Há, agora, uma convicção bastante segura de que estamos chegando a um ponto próximo do alcance dos nossos objetivos. E há uma esperança coletiva de que, pelo menos, estejamos vivendo – sob todas as óticas possíveis, não só nesta parte do mundo, mas nas outras também, mais felizes e mais oprimidas pela própria história – uma época de grande fecundidade. Nem todos chegaram lá, e a distância dos objetivos finais ainda é grande.

O continente africano, por exemplo, sofre de uma problemática generalizada infinitamente mais grave do que a nossa, e a distância que o opõe aos seus objetivos é bem maior.
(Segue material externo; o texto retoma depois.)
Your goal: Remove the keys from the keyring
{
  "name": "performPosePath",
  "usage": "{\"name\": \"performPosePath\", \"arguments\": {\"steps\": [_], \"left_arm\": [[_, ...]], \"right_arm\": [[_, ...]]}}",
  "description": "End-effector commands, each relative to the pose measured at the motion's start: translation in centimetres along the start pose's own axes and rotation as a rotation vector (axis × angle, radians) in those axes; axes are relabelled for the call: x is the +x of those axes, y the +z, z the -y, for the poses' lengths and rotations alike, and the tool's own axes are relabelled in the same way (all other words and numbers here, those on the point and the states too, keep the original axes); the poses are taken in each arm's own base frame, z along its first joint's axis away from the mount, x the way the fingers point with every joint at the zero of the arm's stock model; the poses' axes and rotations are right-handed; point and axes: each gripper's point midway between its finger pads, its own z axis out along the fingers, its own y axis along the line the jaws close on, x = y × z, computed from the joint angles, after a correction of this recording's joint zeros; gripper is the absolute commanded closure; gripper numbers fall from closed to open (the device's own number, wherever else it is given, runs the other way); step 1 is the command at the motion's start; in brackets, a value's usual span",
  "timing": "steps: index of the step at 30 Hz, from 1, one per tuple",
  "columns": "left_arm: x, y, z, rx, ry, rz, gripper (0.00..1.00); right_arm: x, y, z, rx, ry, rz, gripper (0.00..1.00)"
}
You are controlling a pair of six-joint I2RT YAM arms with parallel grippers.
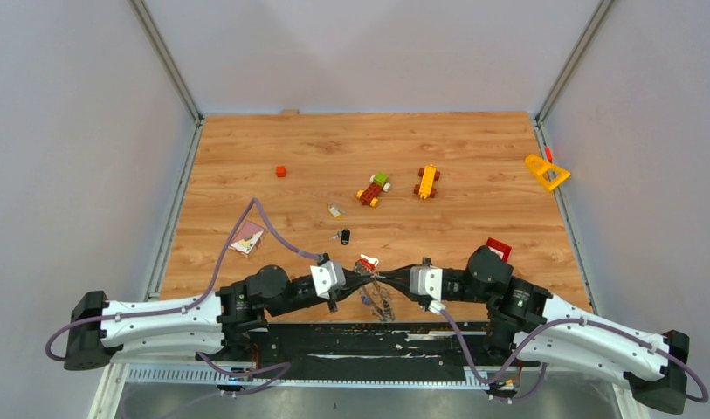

Mas parece que há, em toda a parte, a noção de que, neste momento, faz sentido lançar idéias à mesa e trabalhar sobre elas. Tantos e tantos momentos remotos e recentes da nossa história foram marcados pela esterilidade, pela convicção coletiva de que nada do que se fizesse, falasse, propusesse e tentasse adiantaria coisa alguma, tão bloqueadas eram as perspectivas naqueles momentos. Hoje, vivemos o contrário disso: a certeza de que tudo quanto se plante fecundará e de que vale a pena viver, por isso, esse momento. Seria possível fazer uma adaptação a esta época da velha máxima romana, carpe diem, que mandava aproveitar o dia, agarrandoo.

É preciso tomar de empreita essa época e fecundá-la, recolhendo todas as oportunidades que ela oferece de mudança, de aprimoramento da convivência em sociedade e de eliminação de todos os vícios, patologias e estigmas que têm marcado as nossas sociedades. Se aproveitarmos esta época de modo eficaz, as conseqüências serão as mais ricas para todos. Se perdermos essa oportunidade, se nos perdermos em banalidades neste momento que reclama tanta grandeza, sobrará depois um profundo remorso e, tenho certeza, não queremos tê-lo.

Francisco Rezek é ex-ministro do Supremo Tribunal Federal, membro da Corte Permanente de Arbitragem e juiz da Corte Internacional de Haia.